Using the data below, return the stretch from the line that contains "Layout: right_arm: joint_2" through the line that contains "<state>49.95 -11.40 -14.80", both included, exactly as it stands and nothing beyond it.

(Items listed in a dataset)
________________
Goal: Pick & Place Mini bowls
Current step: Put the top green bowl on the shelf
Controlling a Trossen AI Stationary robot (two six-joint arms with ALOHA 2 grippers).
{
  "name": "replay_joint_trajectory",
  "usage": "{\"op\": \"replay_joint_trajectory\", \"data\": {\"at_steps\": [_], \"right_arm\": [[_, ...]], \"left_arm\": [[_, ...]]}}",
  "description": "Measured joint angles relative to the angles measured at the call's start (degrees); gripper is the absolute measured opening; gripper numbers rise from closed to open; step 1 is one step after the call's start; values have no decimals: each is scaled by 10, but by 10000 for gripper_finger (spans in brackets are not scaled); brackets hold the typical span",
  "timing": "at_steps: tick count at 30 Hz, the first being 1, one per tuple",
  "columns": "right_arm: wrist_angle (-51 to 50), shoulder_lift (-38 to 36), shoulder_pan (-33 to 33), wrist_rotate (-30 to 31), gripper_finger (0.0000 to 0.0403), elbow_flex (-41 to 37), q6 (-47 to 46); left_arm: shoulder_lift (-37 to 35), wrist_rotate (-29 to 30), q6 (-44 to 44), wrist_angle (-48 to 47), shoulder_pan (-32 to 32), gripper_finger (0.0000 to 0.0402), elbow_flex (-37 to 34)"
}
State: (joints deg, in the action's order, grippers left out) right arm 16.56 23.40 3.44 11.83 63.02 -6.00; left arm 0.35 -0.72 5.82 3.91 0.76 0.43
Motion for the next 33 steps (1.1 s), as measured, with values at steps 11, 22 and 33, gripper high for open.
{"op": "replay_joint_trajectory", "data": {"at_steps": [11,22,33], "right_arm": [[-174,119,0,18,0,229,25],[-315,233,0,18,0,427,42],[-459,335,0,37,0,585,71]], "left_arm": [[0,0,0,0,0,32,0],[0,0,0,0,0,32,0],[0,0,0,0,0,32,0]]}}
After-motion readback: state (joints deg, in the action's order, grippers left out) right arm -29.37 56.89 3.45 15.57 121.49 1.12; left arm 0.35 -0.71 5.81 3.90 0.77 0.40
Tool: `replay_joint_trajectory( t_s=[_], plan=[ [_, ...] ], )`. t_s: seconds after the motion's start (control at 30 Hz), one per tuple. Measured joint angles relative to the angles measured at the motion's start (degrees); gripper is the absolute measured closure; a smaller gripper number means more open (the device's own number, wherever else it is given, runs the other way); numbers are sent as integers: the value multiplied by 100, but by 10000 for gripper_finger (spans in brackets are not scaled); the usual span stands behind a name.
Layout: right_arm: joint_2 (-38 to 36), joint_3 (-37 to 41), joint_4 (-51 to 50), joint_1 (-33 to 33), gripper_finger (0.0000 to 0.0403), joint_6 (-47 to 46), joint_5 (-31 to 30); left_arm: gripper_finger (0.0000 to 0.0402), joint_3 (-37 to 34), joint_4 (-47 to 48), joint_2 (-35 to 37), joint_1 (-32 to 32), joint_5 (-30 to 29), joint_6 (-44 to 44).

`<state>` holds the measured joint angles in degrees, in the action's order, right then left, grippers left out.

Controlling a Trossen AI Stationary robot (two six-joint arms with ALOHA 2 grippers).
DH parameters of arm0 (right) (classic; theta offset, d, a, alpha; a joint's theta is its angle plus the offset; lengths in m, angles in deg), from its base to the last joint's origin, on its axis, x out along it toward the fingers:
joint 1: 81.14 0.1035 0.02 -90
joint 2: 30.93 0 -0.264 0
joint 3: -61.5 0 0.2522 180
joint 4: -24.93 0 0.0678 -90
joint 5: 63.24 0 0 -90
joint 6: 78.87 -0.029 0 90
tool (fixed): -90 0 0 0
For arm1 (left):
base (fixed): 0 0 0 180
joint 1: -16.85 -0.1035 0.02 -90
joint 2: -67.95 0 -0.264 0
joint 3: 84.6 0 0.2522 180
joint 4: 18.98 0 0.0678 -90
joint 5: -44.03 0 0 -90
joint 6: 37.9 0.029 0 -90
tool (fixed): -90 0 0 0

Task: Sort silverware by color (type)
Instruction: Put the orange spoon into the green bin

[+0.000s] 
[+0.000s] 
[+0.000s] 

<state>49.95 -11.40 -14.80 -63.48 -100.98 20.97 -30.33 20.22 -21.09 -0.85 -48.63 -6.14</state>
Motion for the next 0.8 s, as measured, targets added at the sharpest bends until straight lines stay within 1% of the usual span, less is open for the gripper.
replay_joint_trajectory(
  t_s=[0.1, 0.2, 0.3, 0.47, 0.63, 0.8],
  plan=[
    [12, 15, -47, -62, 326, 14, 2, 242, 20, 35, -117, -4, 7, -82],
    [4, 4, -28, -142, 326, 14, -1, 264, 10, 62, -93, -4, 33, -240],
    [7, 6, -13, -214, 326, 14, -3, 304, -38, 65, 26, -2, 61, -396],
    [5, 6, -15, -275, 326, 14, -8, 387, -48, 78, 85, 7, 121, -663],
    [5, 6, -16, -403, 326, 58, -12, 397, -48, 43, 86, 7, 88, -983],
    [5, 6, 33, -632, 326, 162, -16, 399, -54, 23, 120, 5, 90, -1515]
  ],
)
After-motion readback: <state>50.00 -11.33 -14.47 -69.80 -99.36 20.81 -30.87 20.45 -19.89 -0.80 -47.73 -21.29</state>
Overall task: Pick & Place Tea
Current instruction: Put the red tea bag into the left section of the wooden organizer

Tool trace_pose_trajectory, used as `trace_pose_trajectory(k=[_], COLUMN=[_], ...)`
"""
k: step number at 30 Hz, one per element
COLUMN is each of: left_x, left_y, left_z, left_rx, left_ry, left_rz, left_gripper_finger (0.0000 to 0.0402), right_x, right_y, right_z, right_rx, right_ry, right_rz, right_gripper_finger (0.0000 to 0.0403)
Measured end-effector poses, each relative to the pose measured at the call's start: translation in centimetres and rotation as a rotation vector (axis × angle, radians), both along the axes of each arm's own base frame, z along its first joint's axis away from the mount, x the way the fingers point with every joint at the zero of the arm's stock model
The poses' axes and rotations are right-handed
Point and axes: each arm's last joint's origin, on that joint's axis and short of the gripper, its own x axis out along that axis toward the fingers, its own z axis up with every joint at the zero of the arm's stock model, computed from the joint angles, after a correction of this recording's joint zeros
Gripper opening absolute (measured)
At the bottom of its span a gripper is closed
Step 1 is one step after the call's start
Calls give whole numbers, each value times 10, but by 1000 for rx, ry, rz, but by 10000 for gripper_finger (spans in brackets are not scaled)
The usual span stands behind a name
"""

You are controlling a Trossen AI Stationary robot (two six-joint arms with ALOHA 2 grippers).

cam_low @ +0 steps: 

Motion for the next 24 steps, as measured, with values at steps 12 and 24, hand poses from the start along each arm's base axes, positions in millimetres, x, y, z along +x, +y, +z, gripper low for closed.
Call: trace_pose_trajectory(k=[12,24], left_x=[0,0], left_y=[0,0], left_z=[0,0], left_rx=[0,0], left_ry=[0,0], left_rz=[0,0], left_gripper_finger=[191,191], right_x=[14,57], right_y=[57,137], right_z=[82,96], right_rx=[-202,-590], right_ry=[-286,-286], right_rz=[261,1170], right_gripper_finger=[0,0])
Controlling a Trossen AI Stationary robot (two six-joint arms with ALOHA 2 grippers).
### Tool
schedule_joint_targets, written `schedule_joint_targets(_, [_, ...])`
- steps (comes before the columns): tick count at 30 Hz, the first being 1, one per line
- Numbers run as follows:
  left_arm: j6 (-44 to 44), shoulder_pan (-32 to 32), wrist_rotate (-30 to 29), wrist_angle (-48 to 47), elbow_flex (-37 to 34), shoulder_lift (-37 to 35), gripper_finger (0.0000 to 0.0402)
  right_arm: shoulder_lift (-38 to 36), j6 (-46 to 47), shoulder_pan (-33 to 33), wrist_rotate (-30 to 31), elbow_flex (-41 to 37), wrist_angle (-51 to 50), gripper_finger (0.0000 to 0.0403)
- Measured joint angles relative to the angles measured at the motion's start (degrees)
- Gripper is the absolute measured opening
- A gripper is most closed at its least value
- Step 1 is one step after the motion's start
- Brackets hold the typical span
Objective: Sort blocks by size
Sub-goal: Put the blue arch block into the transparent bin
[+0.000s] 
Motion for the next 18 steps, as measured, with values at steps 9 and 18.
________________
--- Written solution ---
Layout: right_arm: joint_2 (-38 to 36), joint_3 (-37 to 41), joint_4 (-51 to 50), joint_1 (-33 to 33), gripper_finger (0.0000 to 0.0403), joint_6 (-47 to 46), joint_5 (-31 to 30); left_arm: gripper_finger (0.0000 to 0.0402), joint_3 (-37 to 34), joint_4 (-47 to 48), joint_2 (-35 to 37), joint_1 (-32 to 32), joint_5 (-30 to 29), joint_6 (-44 to 44).

`<state>` holds the measured joint angles in degrees, in the action's order, right then left, grippers left out.

Controlling a Trossen AI Stationary robot (two six-joint arms with ALOHA 2 grippers).
DH parameters of arm0 (right) (classic; theta offset, d, a, alpha; a joint's theta is its angle plus the offset; lengths in m, angles in deg), from its base to the last joint's origin, on its axis, x out along it toward the fingers:
joint 1: 81.14 0.1035 0.02 -90
joint 2: 30.93 0 -0.264 0
joint 3: -61.5 0 0.2522 180
joint 4: -24.93 0 0.0678 -90
joint 5: 63.24 0 0 -90
joint 6: 78.87 -0.029 0 90
tool (fixed): -90 0 0 0
For arm1 (left):
base (fixed): 0 0 0 180
joint 1: -16.85 -0.1035 0.02 -90
joint 2: -67.95 0 -0.264 0
joint 3: 84.6 0 0.2522 180
joint 4: 18.98 0 0.0678 -90
joint 5: -44.03 0 0 -90
joint 6: 37.9 0.029 0 -90
tool (fixed): -90 0 0 0

Task: Sort silverware by color (type)
Instruction: Put the orange spoon into the green bin

[+0.000s] 
[+0.000s] 
[+0.000s] 

<state>49.95 -11.40 -14.80 -63.48 -100.98 20.97 -30.33 20.22 -21.09 -0.85 -48.63 -6.14</state>

What was requested is fully covered by this answer.